Within one minute after important economic data is released, these are the times where there are the highest amounts of trading activity and the biggest price moves. Knowing this, the concept of price slippage is easy to understand:
Most forex trading platforms have very fast order execution, meaning that once you click on the 'buy' or 'sell' button your order will be filled within one or two seconds. During normal market trading conditions (most of the day when there is no important news releases), market prices will update on a pip-by-pip basis, meaning that you will see the price change from 1.2100, 1.2101, 1.2102, etc. Price swings are so volatile around the news release times, however, that there may be very large price jumps in just a few seconds, meaning that the price could skip from 1.2100 to 1.2115 and never even hit the values in between.
So if you were to place a market order right as this was happening, and it had to take two seconds before the order was filled, due to these rapid price jumps you could enter the market 30 pips away from where you intended to! This is certainly not good, and it can actually have the effect of causing massive gains or losses in the window of just a few seconds. Rapid price jumps most often occur within a 15 minute window of the release of significant economic data.
This is why it is so risky to trade the news, and why the majority of traders like to avoid trading around economic release times. But don't forget that there are a select few talented traders who use opportunities like this to cash up their Aston Martin fund regularly.
The second important thing to understand is the typical manner in which prices fluctuate around the times of significant economic news releases. I have been trading long enough to notice a kind of 'modus operandi' that will occur with forex prices within one hour after the release of important news.
A good exercise that can help you expand your understanding of this is to get into the habit of sitting and watching at your trading station around the time that significant economic metrics are released.

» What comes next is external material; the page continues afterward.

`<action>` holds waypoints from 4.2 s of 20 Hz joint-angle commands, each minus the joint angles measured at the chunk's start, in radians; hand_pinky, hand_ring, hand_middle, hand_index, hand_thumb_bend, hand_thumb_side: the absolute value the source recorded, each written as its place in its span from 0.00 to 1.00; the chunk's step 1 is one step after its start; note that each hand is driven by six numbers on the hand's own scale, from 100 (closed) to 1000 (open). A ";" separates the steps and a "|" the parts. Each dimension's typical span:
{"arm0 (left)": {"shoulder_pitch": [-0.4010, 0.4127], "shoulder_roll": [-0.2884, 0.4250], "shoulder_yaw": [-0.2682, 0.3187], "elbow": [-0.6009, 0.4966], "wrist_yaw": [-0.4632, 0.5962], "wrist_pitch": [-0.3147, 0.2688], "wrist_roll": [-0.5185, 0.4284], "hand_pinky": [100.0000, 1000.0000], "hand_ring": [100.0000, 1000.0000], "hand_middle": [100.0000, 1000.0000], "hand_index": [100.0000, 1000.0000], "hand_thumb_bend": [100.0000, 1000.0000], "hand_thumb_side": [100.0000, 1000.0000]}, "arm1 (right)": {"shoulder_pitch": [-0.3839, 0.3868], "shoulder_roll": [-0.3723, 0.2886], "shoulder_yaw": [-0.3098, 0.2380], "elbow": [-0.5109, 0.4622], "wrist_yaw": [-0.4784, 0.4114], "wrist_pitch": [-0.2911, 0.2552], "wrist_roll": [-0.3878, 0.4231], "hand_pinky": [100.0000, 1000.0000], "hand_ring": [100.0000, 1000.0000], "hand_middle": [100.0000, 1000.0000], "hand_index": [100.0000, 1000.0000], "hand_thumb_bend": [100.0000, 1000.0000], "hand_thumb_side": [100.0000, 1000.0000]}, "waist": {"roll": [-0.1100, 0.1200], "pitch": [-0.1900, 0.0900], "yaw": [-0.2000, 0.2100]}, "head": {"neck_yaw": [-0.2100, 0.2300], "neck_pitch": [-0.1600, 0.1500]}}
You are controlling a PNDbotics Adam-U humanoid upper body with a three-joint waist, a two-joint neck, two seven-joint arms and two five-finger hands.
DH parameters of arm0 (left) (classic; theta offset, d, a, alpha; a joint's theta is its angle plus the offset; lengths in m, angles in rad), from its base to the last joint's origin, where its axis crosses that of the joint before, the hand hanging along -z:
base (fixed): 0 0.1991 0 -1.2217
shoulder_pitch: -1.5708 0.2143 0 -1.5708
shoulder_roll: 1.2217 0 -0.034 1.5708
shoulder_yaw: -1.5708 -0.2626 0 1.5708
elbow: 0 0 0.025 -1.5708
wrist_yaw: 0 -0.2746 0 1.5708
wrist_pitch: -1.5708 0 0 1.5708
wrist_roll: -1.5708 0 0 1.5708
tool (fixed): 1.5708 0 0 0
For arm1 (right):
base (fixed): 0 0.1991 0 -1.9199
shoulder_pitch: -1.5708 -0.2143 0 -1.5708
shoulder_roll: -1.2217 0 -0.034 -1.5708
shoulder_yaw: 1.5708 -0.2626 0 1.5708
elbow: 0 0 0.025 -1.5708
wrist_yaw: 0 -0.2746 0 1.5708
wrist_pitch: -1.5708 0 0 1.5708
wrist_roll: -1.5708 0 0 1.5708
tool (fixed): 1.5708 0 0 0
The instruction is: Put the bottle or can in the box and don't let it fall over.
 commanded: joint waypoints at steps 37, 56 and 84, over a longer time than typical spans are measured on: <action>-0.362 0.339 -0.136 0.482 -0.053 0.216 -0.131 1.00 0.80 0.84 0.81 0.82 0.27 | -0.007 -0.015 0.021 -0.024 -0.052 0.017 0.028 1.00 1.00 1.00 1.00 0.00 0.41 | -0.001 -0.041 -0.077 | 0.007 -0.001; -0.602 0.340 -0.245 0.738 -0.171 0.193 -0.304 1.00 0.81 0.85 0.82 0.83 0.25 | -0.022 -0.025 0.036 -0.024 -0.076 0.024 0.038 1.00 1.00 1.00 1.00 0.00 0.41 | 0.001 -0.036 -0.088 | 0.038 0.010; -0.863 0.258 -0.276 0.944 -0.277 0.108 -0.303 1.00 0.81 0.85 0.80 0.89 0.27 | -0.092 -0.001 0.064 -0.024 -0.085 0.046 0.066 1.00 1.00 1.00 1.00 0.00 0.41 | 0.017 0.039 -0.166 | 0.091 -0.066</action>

Within 1-2 minutes of the data release, this is the time where there are the largest and most unpredictable price swings. If you are looking to earn pips in a controlled manner you will probably want to stay out of the market during this time and simply watch, or if you trade long-term time frames and shoot for 200+ pip gains then you can simply ignore this piece of news. There, large price swings are due to traders all over the world placing trades right after the release, and you will usually see a huge price swing followed by a correction. After the forex price corrects or retraces itself, this is usually the best time to enter the market.
Look at the data itself, determine whether it is optimistic or pessimistic for the currencies involved, and then place a trade based on that. The general M.O. of currency fluctuations is this initial large price spike, followed by a retracement (this all happens in just a couple minutes), and then over the course of the next hour the price will slowly move in the direction that the economic data would indicate, usually as far as 50 pips or so.
This does not hold true in every case, but more times than not this is how forex price data will react to an important economic news release.